I wanted to take a distinctly different approach than Serendip, though. While Serendip focuses on drilling down into specific relationships and presenting a large volume of data at once, I wanted to focus more on exploring the topic-story relationship in a more approachable, intuitive manner.
As I'm implementing a different style of topic modeling (LDA modeling, this time), I'm becoming more and more curious how one can tune the topic models for fast computation and reliable convergence.
My existing implementation of a topic-model algorithm is strictly random and heuristic. There is no cleverness in the implementation -- it simply assigns words to random topics and calls it a day. LDA randomly distributes words between topics with duplicates, then iterates over the data set, processing it an arbitrary number of times. Ideally, by the time the modeling is over, the topics have converged towards unique terms and the model is stable.
That process, however, sort of begs the question of what an unstable process model would look like. I'm interested to explore that with the implementation of LDA Topic modeling that I've pulled into my project.
For my initial corpus, I arbitrarily chose the twenty most popular texts on Project Gutenberg, selected from this page. Unfortunately, JavaScript isn't quite as efficient as the C++ and Python topic modeling implementations that I'm familiar with, and it's turned out to be extraordinarily slow to process so many records with the LDA algorithm.
To facilitate faster development, I actually took advantage of the flexibility of my approach and turned to analyzing the five most recent State of the Union addresses. However, this decision turned out to be more informative as to the thesis of my project than I had initially anticipated.
Figure 1: A prototype colour-coded network graph of State of the Union addresses.

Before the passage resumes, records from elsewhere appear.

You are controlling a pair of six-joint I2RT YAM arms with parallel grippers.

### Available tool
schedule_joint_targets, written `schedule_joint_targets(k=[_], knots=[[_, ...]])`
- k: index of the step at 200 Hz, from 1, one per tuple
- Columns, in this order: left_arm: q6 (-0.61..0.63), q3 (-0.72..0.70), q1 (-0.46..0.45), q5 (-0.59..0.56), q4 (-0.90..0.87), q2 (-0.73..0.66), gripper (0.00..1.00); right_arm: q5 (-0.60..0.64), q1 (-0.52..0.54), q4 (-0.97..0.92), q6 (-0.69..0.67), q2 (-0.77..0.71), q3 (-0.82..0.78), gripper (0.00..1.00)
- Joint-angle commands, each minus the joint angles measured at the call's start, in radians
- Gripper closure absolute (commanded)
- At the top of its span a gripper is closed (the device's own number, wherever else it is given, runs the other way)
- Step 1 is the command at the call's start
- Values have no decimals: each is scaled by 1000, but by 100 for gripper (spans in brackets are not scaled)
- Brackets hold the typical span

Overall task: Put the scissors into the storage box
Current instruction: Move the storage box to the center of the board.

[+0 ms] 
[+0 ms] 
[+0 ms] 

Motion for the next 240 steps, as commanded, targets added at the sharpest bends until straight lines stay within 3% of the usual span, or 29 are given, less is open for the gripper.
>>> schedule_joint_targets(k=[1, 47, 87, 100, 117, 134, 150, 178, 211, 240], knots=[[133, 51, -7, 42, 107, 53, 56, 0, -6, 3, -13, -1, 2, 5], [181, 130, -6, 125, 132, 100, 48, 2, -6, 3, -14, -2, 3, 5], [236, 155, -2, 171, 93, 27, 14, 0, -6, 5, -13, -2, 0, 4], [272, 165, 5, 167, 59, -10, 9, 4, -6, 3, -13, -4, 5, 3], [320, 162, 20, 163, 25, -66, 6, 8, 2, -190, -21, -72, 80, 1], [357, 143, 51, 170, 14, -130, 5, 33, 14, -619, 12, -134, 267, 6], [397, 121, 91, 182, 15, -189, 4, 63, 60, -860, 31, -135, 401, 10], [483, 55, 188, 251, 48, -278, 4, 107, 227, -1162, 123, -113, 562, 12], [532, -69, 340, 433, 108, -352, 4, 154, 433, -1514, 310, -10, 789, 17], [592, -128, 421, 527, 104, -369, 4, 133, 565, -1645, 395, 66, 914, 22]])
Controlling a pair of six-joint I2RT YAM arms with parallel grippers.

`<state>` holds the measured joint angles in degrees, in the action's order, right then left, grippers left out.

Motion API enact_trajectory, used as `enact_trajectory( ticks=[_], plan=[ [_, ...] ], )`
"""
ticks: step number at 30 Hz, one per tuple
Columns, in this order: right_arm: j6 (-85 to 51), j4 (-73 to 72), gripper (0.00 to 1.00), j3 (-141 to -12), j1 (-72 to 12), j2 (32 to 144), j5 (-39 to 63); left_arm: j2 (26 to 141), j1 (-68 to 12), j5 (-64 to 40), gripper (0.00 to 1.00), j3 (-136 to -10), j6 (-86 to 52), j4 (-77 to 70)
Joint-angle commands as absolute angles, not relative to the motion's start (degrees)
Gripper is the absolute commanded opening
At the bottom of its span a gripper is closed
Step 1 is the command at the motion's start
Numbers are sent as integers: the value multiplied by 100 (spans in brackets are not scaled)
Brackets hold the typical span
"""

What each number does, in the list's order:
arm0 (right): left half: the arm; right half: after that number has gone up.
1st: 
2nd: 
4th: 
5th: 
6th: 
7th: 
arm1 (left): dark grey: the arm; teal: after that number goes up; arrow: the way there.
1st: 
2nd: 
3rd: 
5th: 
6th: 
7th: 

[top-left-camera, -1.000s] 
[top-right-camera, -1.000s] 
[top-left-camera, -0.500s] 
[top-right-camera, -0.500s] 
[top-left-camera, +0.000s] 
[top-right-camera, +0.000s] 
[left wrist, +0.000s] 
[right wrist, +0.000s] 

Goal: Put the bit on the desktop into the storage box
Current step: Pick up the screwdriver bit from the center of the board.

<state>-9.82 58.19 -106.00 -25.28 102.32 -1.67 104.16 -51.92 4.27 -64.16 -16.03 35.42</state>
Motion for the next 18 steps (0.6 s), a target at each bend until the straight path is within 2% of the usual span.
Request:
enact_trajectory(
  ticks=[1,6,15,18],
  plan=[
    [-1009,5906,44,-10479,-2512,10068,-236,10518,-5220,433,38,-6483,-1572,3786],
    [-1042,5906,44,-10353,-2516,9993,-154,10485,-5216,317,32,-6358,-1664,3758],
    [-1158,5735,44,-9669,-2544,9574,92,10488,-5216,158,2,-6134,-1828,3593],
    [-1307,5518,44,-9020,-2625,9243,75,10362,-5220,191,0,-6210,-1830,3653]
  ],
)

As I began working on my prototype with the more politically-oriented data set, I had something of a small epiphany. In order to stay true to what I intuited the purpose of my project to be, I had to actively dissuade myself from delving into enhancing the model with functionality specific to that data set. For example, colour-coding nodes based on their party affiliation, while interesting in the context of a politically informed data set, would be nigh-completely irrelevant for a data set like the Gutenberg Top 20 that I started and finished with.
This intuitive discouragement, however, made little sense in the context of the assignment that we, as a class, had been given. This disjunction in intent finally crystalized the intent of my application. Rather than creating a bespoke visualization for a specific set of data, my intention was to create a tool to visualize and explore topic models themselves.
For further development of the data set, it may be worth swapping out the Top-20 texts for something smaller. Song lyrics come to mind, as do public addresses, such as presidential addresses and the like. However, given that I'd purely swapping one set of raw text files for another, the Top-20 corpus is more than sufficient for project development. The flexibility of the application to accommodate many different kinds of input data is also one of the great strengths of topic modeling as a means of distant reading.
As I've mentioned, I've used topic modeling tools in the past, specifically as part of Dr. Anupam Basu's Introduction to Digital Humanities class as a means of "distant reading". Conveniently enough, though, familiarity with the algorithms involved is all that's necessary for analysis of a topic model. The rest of the data analysis is tied exclusively in with displaying it as whatever sort of visualization one desires. Topic models are one of those pesky data structures that's quite simple in theory (it's just a list of weights between stories and topics, after all) and yet also exceptionally difficult to visualize in one's head.
Fortunately, the data itself requires very little pre-processing. All that was requried for the Gutenberg Top 20 was the removal of the Project Gutenberg header and footer from the documents after they were retrieved. The State of the Union addresses required even less cleanup. Again, this versatality is one of the strong points for the design of my application. The data set can easily be expanded or altered entirely with a single-line modification to the application and minimal manipulation of the initial texts.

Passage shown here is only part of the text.